Change in Shares Outstanding is an important criterion because it indicates whether the company is diluting shareholders' equity or consolidating it. An increasing number of shares can signify potential dilution, impacting the existing shareholders' value.

Historical outstanding shares of Aixtron (AIXA.DE)

In the case of Aixtron (AIXA.DE), the Outstanding Shares increased significantly from 112297083 in 2022 to 0 in 2023. This trend is problematic because it points to a drastic restructuring or possibly data recording changes that might not capture the accurate financial standing. Over the last 20 years, the trend has been fluctuating but relatively stable, with a notable drop in 2023. This suggests there could be more underlying issues that need addressing, leading to a negative score (0) for this criterion.

Operating of Aixtron (AIXA.DE)

Cross Margin is growing?

Gross Margin is calculated as the difference between revenue and cost of goods sold (COGS), divided by revenue. It is important because it measures the core profitability and efficiency in production.

Historical gross margin of Aixtron (AIXA.DE)

The Gross Margin for Aixtron (AIXA.DE) has increased from 0.4216 in 2022 to 0.443 in 2023. This represents an increase in margin by 0.0214 points. Comparing this to the last 20 years of gross margins, this is not the highest growth rate, but it is a stable and positive indicator of operational efficiency over recent years. Additionally, the industry median for 2023 stood at 0.4718, indicating that while Aixtron's Gross Margin is below the industry median, it is moving in the right direction. Hence, for this criterion, Aixtron scores 1 point due to the increase in gross margin from the previous year.

Asset Turnover Ratio is growing?

Understand the criterion and the need to compare changes in Asset Turnover for assessing operational efficiency.

Historical asset turnover ratio of Aixtron (AIXA.DE)

In the year 2023, Aixtron (AIXA.DE) reported an Asset Turnover of 0.6519 compared to 0.5637 in 2022, marking an increase.

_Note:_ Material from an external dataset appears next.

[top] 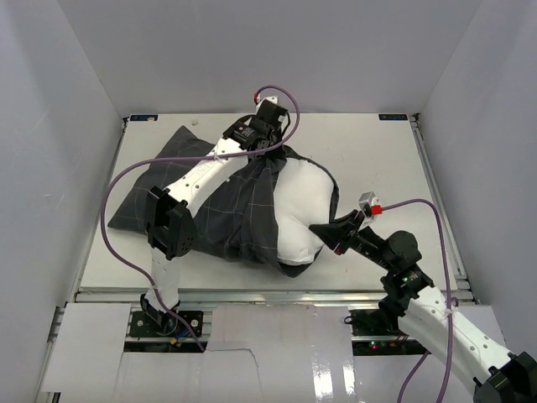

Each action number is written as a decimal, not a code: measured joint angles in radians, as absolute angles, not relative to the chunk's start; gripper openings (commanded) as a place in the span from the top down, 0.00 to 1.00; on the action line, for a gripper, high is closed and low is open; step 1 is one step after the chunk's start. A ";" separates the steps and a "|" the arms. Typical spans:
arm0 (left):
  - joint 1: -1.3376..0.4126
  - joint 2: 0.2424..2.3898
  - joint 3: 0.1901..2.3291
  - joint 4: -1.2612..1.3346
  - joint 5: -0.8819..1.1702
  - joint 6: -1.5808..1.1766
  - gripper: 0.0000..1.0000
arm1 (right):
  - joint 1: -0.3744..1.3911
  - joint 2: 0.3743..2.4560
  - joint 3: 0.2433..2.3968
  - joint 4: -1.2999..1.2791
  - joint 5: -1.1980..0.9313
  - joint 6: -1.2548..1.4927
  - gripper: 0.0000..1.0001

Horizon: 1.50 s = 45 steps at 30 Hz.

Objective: Remove the pillowcase from the pillow

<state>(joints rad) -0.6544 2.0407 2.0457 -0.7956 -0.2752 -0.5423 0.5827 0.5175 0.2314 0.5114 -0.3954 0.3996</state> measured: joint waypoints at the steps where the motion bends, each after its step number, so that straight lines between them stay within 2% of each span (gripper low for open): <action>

This rise suggests a better utilization of assets to generate sales, a positive trend. Historically, such variations reflect on their efficiency. Therefore, in the Piotroski Score framework, this scenario earns Aixtron an additional point, reinforcing analyst confidence.


Obligatory risk notice

We would like to point out that the contents of this website are for general information purposes only and do not constitute recommendations for the purchase or sale of specific financial instruments, and therefore do not constitute investment advice. In particular, marketstorylabs.com and its creators cannot assess the extent to which information / recommendations made on the pages correspond to your investment objectives, your risk tolerance and your ability to bear losses. Therefore, if you make any investment decisions based on information on the site, you do so solely on your own responsibility and at your own risk. This in turn means that neither marketstorylabs.com nor its creators are liable for any losses incurred as a result of investment decisions based on the information on the marketstorylabs.com website or other media used.